~ History of The Viking Yurt EST 1999 ~

The Viking Yurt staff and Vail Ski Resort are a combination of warm Norwegian hospitality, the rugged individualism of the Rocky Mountain West and the magical experience of a Park City Mountain Resort in the evening. Pair all those with creative, gourmet cuisine, and you have an unforgettable dining experience.

The owners, Joy and Geir Vik, met at a University of Utah college party. Joy obtained her degree in Business, Finance. Geir was born and raised in Gol, Norway, son of a lead hydropower engineer in Norway. (also known as a “dam” builder in these parts) Geir came to the University of Utah to obtain his masters in electrical engineering. He played and skied as hard as he studied, and soon met the local Utah woman who would melt his Nordic heart.

Joy Merritt Vik grew up in Salt Lake City, a local season ski pass holder at Park City Mountain Resort since the age of five. Her physician father worked as an on mountain ski doctor on the weekends at PCMR, allowing his children tremendous access to both inbound and out-of-bound terrain on Utah’s famous slopes. The Norwegian athlete and student couldn’t help but admire this local girl’s ability to keep up with him on the downhill.

Joy and Geir were the first wedding at The Summit House deck at Park City Ski Resort. Joy wore a one peice white ski suit, angora white headband and white ski boots. Geir wore a white handknit "Marius" (a pattern created by Stein Erickson's mother and named after his brother Marius) that Geir's mother knit. After college they moved to Norway, where Geir started an engineering consulting business and Joy learned to love the Norwegian land, its people and the language. Her job in business finance with Texaco Oil afforded her travel throughout Europe and back to the USA. After four years abroad, they both missed the bluebird sky of Utah, the light, powder snow and sun drenched days so decided to move back to Park City. The Vik’s decided to combine their love of throwing a great party, with business. The idea of a yurt started with a suggestion at a backyard picnic. Friends pitched in to build the deck and erect the structure. Geir loved his new outdoor office instead of spending his time on airplanes. His technical background and "can do" attitude made it fun to build the yurt, rig it with solar panels, repair the snowmobiles and the snowcat. Joy set up and runs The Viking Yurt from the business and marketing side, decorating, creates the recipes herself and hires the staff. She continues to manage the business on a daily basis as Geir moved on to another business in 2001 and in 2014 joined the yurt team again full time. Finding the perfect chef and servers is a challenge for Joy. The chef must produce incredible food but also be willing to endure carrying the food up to the yurt all by snowmobile. The servers must be competent to drive snowmobiles through a blizzard in the dark to fine wine service.

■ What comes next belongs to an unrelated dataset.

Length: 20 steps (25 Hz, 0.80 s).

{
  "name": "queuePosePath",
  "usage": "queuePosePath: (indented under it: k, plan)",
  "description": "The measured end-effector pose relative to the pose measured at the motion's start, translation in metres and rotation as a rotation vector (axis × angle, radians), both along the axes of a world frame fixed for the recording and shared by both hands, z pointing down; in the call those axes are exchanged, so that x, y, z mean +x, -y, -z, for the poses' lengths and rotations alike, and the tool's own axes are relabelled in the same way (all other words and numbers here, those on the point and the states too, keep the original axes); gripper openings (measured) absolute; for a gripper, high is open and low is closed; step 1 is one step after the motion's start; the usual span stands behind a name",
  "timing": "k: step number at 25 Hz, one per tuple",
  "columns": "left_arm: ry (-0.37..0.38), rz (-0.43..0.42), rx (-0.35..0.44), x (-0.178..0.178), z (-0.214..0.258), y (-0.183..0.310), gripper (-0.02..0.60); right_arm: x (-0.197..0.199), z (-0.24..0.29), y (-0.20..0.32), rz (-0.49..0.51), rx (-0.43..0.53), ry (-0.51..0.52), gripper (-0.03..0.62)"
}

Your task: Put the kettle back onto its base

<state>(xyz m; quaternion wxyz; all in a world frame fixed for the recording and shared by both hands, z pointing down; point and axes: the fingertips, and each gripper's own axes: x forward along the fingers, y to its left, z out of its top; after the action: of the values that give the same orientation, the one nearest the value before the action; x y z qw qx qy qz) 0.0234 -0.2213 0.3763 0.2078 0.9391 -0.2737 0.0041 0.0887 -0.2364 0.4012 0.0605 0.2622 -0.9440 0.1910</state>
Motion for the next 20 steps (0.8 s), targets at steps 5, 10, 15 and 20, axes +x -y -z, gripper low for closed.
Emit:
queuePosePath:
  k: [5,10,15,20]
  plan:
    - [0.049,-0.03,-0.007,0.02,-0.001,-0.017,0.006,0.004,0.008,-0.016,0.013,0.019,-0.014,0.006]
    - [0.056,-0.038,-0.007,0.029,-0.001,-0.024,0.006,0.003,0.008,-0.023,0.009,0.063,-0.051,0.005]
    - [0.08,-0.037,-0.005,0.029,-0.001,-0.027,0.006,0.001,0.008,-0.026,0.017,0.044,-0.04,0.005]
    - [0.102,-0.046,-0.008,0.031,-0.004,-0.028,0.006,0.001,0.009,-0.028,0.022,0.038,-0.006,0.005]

This combination of talent, hard work, and hospitality, has culminated in the success of the Viking Yurt. In spite of the challenges in hosting, creating and preparing a pre-fixe dinner at 8700 feet, the Viking Yurt is equal to any fine dining establishment in Utah. Each night can bring unique issues that are unpredictable due to the yurt's location. This is so much more than a memorable meal. It’s an amazing sleigh ride with incredible views, up the mountain slopes, wrapped in a blanket. It’s glimpsing the yurt, golden and lit from within, through the forest. It’s coming inside and warming your hands with heated Norwegian glogg in pewter cups. The party atmosphere takes over as guests mingle around the cozy wood stove, intrigued as to how a baby grand piano made it up the mountain. From the composed cheese course served on plates fashioned from local aspen, to the sorbet palate cleanser served in rocks Joy brought from Norway, the Viking Yurt takes dining, to a whole new altitude.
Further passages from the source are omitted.